* WHAT THIS TASK INVOLVES
Write out each line below exactly as it appears.

◇ ◇ ◇ ◇ ◇

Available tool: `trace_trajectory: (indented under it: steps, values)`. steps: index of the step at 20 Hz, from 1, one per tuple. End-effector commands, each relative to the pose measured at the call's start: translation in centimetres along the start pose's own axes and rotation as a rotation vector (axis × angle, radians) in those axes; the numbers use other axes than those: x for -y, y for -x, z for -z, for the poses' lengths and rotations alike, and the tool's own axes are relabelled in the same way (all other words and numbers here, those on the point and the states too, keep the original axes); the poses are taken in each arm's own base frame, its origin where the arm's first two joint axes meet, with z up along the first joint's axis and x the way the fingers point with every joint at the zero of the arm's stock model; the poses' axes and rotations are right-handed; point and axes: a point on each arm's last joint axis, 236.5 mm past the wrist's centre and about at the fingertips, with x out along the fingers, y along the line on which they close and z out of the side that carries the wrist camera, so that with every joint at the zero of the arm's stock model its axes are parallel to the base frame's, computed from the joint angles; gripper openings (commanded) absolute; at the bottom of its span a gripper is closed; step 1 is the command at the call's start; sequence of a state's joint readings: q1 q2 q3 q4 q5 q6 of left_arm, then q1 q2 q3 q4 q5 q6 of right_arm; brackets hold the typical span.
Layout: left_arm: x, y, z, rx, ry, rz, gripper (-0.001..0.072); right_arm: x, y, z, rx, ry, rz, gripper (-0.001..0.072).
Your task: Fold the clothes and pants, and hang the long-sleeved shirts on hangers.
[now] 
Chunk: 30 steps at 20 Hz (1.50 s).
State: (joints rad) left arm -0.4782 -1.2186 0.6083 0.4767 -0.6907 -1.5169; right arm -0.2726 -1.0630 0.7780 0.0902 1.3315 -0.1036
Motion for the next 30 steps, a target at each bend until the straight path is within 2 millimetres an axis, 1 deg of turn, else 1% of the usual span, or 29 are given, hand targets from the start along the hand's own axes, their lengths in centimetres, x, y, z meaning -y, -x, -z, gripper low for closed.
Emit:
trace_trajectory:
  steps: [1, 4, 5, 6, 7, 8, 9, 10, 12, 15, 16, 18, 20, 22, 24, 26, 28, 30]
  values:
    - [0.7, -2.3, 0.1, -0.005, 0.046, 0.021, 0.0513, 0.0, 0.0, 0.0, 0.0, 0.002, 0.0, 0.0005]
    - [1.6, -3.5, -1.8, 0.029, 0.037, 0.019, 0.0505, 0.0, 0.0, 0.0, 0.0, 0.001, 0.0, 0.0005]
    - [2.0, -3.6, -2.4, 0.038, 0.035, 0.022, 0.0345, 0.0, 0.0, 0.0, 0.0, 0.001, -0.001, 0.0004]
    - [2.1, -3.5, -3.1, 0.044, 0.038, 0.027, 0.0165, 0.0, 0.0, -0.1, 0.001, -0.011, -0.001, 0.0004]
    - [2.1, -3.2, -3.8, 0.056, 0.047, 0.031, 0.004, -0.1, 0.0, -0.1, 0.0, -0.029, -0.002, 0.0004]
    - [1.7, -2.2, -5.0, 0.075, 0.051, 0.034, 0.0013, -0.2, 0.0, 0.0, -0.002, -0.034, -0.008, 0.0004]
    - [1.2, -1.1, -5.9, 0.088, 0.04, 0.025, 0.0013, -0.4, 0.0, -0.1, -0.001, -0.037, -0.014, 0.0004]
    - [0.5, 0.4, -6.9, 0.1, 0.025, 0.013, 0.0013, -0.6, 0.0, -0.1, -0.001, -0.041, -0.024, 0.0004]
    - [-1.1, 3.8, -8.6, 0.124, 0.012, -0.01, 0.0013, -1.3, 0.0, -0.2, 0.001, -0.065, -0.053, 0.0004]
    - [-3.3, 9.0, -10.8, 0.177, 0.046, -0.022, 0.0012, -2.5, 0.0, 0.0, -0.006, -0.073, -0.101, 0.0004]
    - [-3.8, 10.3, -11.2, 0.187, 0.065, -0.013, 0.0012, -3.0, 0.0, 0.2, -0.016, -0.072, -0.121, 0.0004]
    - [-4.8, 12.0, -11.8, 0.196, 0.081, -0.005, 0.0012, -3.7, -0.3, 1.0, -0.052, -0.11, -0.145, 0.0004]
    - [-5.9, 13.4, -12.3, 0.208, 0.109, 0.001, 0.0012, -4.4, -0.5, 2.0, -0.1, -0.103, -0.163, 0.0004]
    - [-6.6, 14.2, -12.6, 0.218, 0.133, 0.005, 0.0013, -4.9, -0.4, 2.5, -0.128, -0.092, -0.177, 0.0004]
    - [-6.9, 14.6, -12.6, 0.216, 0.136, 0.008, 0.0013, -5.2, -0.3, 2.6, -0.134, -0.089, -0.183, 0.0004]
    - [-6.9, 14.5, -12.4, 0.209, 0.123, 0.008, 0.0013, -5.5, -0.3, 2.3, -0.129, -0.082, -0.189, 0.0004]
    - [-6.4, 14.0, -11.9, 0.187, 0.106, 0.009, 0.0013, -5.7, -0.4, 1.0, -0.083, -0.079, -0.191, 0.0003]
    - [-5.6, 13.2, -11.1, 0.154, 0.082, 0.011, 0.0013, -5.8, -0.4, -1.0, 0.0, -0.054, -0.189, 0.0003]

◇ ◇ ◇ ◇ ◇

* YOUR SOLUTION
Available tool: `trace_trajectory: (indented under it: steps, values)`. steps: index of the step at 20 Hz, from 1, one per tuple. End-effector commands, each relative to the pose measured at the call's start: translation in centimetres along the start pose's own axes and rotation as a rotation vector (axis × angle, radians) in those axes; the numbers use other axes than those: x for -y, y for -x, z for -z, for the poses' lengths and rotations alike, and the tool's own axes are relabelled in the same way (all other words and numbers here, those on the point and the states too, keep the original axes); the poses are taken in each arm's own base frame, its origin where the arm's first two joint axes meet, with z up along the first joint's axis and x the way the fingers point with every joint at the zero of the arm's stock model; the poses' axes and rotations are right-handed; point and axes: a point on each arm's last joint axis, 236.5 mm past the wrist's centre and about at the fingertips, with x out along the fingers, y along the line on which they close and z out of the side that carries the wrist camera, so that with every joint at the zero of the arm's stock model its axes are parallel to the base frame's, computed from the joint angles; gripper openings (commanded) absolute; at the bottom of its span a gripper is closed; step 1 is the command at the call's start; sequence of a state's joint readings: q1 q2 q3 q4 q5 q6 of left_arm, then q1 q2 q3 q4 q5 q6 of right_arm; brackets hold the typical span.
Layout: left_arm: x, y, z, rx, ry, rz, gripper (-0.001..0.072); right_arm: x, y, z, rx, ry, rz, gripper (-0.001..0.072).
Your task: Fold the clothes and pants, and hang the long-sleeved shirts on hangers.
[now] 
Chunk: 30 steps at 20 Hz (1.50 s).
State: (joints rad) left arm -0.4782 -1.2186 0.6083 0.4767 -0.6907 -1.5169; right arm -0.2726 -1.0630 0.7780 0.0902 1.3315 -0.1036
Motion for the next 30 steps, a target at each bend until the straight path is within 2 millimetres an axis, 1 deg of turn, else 1% of the usual span, or 29 are given, hand targets from the start along the hand's own axes, their lengths in centimetres, x, y, z meaning -y, -x, -z, gripper low for closed.
Emit:
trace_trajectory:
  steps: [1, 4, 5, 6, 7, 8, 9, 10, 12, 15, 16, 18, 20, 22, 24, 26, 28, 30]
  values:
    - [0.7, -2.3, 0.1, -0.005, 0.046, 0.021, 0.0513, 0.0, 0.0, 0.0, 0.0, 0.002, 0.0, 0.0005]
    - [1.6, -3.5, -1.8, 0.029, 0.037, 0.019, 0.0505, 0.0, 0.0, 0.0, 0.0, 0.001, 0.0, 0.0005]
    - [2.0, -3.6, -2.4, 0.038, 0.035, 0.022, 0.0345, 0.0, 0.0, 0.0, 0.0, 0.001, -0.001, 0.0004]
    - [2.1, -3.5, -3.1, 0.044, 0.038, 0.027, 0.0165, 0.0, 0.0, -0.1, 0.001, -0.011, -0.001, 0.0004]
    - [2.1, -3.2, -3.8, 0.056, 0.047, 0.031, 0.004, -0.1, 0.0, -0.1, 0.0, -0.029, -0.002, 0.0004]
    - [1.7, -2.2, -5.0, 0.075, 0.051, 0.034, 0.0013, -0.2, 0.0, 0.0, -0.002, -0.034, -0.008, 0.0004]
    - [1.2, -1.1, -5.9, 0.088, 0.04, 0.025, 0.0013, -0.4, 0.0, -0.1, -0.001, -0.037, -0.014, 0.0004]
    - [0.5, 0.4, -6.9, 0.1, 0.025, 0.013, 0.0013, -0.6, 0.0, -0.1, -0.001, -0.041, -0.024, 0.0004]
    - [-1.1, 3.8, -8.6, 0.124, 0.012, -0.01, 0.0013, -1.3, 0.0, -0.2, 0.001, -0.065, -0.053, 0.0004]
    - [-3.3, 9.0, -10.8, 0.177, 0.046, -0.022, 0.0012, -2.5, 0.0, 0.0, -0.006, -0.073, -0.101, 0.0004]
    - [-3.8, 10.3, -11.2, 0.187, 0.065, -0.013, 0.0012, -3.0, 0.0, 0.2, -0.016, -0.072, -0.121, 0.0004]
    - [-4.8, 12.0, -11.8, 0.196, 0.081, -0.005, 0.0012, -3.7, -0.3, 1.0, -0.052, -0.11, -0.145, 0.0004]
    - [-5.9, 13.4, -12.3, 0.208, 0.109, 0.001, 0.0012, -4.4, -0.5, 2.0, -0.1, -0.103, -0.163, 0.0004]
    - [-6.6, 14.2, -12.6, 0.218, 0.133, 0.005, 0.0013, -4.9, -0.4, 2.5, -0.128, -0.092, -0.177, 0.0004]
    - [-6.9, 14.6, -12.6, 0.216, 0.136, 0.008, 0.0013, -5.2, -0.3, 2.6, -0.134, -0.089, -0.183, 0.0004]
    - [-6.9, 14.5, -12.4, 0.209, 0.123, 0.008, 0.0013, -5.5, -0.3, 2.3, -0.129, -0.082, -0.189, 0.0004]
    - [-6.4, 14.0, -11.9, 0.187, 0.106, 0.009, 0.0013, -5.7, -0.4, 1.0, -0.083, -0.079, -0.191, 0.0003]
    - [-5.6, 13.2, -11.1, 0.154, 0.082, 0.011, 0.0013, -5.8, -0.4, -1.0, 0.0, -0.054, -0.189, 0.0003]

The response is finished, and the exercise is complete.